Star of "historically white supremacist sport" captured for posterity and yours for ninety-nine dollars!
Six months ago, at an exhibition event funded by a white American billionaire, the two-time world champion Tyler Wright dropped a knee for four hundred and thirty-nine seconds in solitary with Black Lives Matter, the number representing “one second for every First Nations person in Australia who has lost their life in police custody since 1991.”
Tyler correctly raised the issue of black deaths in custody, something that’s been in the public consciousness in Australia since a royal commission was called in 1987 after a horror run of indigenous Australians dying while in police custody.
The result wasn’t quite so clear cut.
The four-year long Royal Commission into Aboriginal Deaths in Custody “did not find higher rates of death of Aboriginal people compared to non-Aboriginal people.”
And, now, “Overall, the rate of Indigenous deaths in custody has reduced since 1991, as of June 2020 lower than the rate of death of non-Indigenous people.”
Of 2608 total deaths in police custody between 1979 and 2018, roughly five hundred of ‘em were indigenous.

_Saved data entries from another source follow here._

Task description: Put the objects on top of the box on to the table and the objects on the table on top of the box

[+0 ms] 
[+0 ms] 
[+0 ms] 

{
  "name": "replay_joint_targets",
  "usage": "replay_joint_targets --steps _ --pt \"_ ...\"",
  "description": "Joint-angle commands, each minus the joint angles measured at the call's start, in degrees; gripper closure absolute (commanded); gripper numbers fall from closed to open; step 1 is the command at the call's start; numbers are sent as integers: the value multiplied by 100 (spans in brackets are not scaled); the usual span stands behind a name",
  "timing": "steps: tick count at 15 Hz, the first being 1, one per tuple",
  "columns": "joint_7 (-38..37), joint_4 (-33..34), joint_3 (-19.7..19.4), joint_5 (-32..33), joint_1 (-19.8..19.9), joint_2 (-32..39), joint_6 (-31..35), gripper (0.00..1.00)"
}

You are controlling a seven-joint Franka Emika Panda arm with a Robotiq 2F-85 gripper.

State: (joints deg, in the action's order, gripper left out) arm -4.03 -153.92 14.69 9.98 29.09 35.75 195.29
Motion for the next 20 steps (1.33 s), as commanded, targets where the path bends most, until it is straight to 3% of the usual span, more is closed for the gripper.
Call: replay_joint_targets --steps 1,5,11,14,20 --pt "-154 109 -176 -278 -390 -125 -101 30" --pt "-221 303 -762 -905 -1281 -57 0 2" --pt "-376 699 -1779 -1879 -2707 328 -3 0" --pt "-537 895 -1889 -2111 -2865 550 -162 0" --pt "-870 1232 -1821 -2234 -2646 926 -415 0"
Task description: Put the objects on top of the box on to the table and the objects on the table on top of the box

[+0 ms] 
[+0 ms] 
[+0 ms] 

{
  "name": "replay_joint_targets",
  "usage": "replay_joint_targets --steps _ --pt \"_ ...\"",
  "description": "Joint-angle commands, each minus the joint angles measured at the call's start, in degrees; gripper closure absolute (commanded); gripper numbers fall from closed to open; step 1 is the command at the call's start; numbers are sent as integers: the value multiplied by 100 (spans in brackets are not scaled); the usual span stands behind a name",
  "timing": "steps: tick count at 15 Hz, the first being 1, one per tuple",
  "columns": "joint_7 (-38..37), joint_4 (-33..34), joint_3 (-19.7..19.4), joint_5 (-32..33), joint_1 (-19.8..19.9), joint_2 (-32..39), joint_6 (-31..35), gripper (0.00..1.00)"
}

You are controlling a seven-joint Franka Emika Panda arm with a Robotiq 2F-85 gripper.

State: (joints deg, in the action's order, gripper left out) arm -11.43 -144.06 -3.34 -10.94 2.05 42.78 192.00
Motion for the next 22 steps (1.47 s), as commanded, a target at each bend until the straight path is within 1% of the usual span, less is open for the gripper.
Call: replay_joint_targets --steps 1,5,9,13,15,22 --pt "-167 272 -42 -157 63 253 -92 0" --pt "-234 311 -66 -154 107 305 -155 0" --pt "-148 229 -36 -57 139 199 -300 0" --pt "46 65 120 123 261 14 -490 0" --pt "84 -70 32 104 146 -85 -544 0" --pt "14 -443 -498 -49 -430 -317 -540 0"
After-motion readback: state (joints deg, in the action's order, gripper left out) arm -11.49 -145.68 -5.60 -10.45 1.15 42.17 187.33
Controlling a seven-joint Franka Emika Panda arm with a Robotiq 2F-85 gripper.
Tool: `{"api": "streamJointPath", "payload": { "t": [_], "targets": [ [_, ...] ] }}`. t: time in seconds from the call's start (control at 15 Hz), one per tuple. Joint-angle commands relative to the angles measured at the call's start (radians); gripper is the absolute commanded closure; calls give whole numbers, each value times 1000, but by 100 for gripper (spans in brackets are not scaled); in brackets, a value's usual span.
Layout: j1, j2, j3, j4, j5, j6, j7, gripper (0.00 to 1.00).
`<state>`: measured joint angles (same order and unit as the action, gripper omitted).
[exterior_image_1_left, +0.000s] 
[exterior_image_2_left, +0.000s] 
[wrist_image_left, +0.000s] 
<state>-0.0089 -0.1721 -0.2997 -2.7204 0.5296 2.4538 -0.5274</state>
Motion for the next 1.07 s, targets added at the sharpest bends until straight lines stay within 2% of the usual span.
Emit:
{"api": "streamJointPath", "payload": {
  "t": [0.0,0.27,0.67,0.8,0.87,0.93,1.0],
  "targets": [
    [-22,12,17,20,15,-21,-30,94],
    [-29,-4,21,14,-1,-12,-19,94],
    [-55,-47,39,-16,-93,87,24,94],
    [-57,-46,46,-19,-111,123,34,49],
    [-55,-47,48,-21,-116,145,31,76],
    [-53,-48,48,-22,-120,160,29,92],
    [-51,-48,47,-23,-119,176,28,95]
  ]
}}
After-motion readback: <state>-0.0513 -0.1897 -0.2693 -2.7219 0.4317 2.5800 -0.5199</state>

To celebrate the moment, factually correct or no, the World Surf League, a sort of media house for the Vulnerable Adult Learner surfer, has released an eighteen by twenty-four inch poster, which you can buy for twenty-nine dollars unframed or ninety-nine framed, hanging hardware included.
The poster is modelled by a thin blonde woman, a nod, I suppose, to the League’s legendary diversity.